▸ WORK INSTRUCTION: Using the entries below, write out the line with "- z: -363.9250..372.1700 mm", the line with "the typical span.", and every line in between, exactly as each is written.

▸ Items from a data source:
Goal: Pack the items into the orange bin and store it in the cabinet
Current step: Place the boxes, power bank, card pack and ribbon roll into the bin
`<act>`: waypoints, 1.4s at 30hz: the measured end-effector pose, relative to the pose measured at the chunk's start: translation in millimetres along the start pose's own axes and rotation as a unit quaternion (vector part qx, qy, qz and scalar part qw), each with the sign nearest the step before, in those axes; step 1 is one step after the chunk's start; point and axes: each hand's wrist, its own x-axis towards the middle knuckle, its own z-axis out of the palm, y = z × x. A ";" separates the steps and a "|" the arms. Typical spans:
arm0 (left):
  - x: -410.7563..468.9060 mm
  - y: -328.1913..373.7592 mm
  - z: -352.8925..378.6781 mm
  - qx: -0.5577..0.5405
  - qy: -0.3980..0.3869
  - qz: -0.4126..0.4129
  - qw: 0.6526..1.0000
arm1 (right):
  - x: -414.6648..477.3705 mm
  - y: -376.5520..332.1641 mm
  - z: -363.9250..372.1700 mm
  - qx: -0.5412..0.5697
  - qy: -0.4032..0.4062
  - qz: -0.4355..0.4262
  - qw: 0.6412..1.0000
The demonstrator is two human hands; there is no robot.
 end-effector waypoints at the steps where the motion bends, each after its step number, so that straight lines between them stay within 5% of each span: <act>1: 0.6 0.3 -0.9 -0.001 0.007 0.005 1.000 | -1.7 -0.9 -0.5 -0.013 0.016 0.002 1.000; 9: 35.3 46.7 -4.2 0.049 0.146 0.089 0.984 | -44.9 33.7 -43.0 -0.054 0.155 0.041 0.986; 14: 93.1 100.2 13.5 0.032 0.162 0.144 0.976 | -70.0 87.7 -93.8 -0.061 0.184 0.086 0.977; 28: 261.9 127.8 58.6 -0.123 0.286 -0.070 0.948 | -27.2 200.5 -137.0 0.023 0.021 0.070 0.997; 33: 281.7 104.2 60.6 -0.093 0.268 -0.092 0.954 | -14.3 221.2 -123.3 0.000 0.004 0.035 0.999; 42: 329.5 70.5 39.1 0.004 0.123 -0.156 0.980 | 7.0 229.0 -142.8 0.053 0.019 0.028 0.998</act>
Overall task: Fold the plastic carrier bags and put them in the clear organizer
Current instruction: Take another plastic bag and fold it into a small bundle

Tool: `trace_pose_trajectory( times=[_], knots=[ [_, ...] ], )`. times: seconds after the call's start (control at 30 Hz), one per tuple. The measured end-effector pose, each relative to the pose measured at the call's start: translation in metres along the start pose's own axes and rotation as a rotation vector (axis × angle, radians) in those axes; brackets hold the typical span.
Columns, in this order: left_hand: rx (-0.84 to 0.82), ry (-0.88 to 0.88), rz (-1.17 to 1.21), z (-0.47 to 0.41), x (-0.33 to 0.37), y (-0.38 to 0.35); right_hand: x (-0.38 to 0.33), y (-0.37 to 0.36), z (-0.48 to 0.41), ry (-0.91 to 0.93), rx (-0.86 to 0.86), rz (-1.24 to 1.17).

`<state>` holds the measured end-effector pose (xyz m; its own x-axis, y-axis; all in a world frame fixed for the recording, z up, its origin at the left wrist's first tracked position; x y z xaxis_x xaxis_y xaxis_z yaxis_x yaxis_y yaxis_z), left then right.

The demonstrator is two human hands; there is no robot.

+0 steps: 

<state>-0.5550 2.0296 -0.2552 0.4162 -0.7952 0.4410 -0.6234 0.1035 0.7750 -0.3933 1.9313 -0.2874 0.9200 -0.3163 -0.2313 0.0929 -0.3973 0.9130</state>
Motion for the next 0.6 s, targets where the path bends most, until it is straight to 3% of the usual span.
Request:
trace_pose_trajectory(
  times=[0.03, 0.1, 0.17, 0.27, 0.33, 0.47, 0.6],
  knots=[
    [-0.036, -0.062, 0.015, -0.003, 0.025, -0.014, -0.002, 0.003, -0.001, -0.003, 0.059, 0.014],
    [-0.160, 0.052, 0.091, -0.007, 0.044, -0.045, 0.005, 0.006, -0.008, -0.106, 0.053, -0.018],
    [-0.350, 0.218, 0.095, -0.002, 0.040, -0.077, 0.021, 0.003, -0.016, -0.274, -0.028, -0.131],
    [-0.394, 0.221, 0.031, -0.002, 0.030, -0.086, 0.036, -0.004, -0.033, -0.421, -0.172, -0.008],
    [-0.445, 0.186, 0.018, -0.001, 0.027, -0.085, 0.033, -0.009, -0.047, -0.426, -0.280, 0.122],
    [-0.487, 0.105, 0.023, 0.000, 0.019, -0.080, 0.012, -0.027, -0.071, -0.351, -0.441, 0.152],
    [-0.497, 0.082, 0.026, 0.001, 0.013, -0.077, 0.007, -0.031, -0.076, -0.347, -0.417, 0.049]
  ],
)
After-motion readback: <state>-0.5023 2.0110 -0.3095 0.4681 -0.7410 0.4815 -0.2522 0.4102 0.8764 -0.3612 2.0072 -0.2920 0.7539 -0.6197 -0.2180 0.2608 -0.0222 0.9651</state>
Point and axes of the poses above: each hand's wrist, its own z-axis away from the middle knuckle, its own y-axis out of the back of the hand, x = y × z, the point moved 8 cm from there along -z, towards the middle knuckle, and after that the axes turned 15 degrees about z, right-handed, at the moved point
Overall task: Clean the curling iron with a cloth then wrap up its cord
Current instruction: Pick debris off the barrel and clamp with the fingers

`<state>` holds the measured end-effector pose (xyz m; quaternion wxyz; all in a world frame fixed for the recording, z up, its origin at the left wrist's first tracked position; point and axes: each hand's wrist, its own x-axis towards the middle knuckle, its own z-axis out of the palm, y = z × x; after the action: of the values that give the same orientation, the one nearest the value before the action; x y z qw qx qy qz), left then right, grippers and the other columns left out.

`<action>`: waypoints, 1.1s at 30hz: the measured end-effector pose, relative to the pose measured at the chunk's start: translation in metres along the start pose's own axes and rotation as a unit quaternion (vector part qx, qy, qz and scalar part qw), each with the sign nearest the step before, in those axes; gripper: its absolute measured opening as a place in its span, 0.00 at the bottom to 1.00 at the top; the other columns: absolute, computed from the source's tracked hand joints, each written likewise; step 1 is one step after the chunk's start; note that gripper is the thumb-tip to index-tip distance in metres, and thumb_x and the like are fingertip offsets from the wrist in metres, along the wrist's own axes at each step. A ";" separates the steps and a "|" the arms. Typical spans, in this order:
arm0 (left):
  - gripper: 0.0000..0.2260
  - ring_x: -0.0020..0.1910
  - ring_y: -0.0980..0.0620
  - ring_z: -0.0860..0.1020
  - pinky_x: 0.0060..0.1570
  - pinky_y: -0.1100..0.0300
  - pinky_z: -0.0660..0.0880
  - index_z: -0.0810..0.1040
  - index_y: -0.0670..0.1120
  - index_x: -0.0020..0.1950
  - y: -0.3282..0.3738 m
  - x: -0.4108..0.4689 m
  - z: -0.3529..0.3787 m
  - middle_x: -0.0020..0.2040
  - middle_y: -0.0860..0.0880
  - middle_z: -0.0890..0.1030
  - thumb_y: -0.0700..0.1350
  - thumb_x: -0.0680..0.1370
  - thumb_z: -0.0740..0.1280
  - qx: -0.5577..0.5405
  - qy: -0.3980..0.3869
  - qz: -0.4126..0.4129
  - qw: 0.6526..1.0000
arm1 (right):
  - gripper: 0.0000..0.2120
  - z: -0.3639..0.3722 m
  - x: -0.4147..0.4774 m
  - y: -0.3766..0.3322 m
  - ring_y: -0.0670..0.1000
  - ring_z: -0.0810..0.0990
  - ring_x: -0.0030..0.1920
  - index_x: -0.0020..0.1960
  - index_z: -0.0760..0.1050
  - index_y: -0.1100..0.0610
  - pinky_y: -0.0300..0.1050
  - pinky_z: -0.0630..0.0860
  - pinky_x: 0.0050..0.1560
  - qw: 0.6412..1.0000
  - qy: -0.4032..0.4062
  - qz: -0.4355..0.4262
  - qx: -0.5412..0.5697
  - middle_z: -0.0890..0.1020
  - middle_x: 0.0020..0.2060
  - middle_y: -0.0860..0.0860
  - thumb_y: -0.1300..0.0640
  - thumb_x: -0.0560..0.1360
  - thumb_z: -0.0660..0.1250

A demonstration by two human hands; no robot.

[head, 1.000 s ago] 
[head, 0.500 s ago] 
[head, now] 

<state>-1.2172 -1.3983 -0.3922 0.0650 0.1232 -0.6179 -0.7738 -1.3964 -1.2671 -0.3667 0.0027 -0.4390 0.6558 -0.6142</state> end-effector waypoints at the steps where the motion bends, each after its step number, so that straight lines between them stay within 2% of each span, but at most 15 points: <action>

▸ WRITTEN RESPONSE:
  - z: -363.9250..372.1700 mm
  - qx: -0.5412..0.5697
  - qy: -0.4032..0.4062
  - qz: -0.4355..0.4262
  - qw: 0.6412..1.0000
The demonstrator is two human hands; there is no robot.
 end-effector waypoints at the steps where the motion bends, each after its step number, so that straight lines between them stay within 5% of each span: <act>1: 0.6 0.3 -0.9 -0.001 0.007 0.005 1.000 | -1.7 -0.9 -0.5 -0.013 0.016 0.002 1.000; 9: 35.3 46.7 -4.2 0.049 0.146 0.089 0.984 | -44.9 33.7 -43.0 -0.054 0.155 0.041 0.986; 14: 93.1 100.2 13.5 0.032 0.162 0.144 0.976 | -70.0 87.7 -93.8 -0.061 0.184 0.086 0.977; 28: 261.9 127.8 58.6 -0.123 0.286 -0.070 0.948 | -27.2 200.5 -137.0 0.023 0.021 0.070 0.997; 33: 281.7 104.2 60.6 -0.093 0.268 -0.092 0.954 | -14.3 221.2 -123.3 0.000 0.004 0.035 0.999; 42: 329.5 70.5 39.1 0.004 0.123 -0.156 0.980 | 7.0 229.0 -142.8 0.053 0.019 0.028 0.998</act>
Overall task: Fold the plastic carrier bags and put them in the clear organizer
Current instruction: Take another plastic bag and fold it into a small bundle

Tool: `trace_pose_trajectory( times=[_], knots=[ [_, ...] ], )`. times: seconds after the call's start (control at 30 Hz), one per tuple. The measured end-effector pose, each relative to the pose measured at the call's start: translation in metres along the start pose's own axes and rotation as a rotation vector (axis × angle, radians) in those axes; brackets hold the typical span.

The exercise has now been completed.